Show every line of the data where the word "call" can be found.
+ + + + + + +
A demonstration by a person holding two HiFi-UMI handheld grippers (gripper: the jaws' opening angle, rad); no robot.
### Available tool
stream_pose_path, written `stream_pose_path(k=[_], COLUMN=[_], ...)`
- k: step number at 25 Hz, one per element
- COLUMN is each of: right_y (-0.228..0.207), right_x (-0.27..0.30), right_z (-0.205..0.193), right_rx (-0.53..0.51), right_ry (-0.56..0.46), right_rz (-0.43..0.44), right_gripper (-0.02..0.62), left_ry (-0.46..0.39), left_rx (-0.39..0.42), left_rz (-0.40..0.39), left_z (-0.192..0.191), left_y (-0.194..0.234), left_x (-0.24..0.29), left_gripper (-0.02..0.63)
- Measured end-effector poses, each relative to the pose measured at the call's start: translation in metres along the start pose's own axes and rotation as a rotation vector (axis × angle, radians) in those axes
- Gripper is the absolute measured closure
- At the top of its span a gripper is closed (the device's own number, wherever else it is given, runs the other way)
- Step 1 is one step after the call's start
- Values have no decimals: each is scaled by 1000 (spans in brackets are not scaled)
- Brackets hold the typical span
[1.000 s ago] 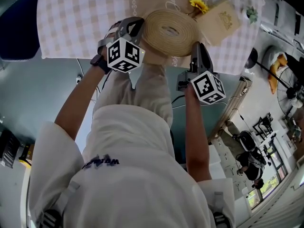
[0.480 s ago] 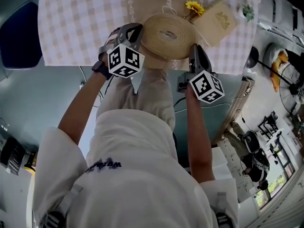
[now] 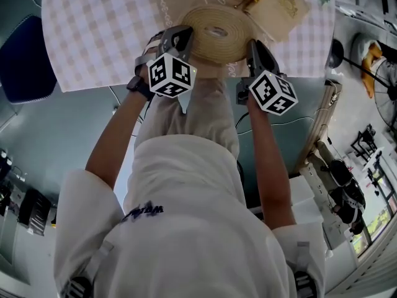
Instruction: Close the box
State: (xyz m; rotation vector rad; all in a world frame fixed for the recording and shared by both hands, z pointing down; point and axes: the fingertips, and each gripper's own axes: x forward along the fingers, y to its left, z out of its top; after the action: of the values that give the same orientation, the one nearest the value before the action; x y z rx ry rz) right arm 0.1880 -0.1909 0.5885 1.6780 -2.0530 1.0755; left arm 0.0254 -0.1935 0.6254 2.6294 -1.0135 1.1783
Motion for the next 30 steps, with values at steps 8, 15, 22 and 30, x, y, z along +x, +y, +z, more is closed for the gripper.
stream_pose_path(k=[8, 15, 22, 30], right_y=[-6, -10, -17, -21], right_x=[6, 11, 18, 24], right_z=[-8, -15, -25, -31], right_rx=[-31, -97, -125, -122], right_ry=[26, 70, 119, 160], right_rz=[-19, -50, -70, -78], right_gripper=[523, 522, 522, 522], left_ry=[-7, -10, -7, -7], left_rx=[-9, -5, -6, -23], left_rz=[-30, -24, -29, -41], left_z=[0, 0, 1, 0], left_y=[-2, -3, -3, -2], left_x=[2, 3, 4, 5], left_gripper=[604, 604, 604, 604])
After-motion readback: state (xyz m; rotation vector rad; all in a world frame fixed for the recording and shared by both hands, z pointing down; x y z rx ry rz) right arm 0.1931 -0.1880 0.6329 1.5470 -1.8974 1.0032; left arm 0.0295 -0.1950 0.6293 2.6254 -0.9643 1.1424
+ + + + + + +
> EXERCISE OUTPUT:
- Measured end-effector poses, each relative to the pose measured at the call's start: translation in metres along the start pose's own axes and rotation as a rotation vector (axis × angle, radians) in those axes
- Step 1 is one step after the call's start

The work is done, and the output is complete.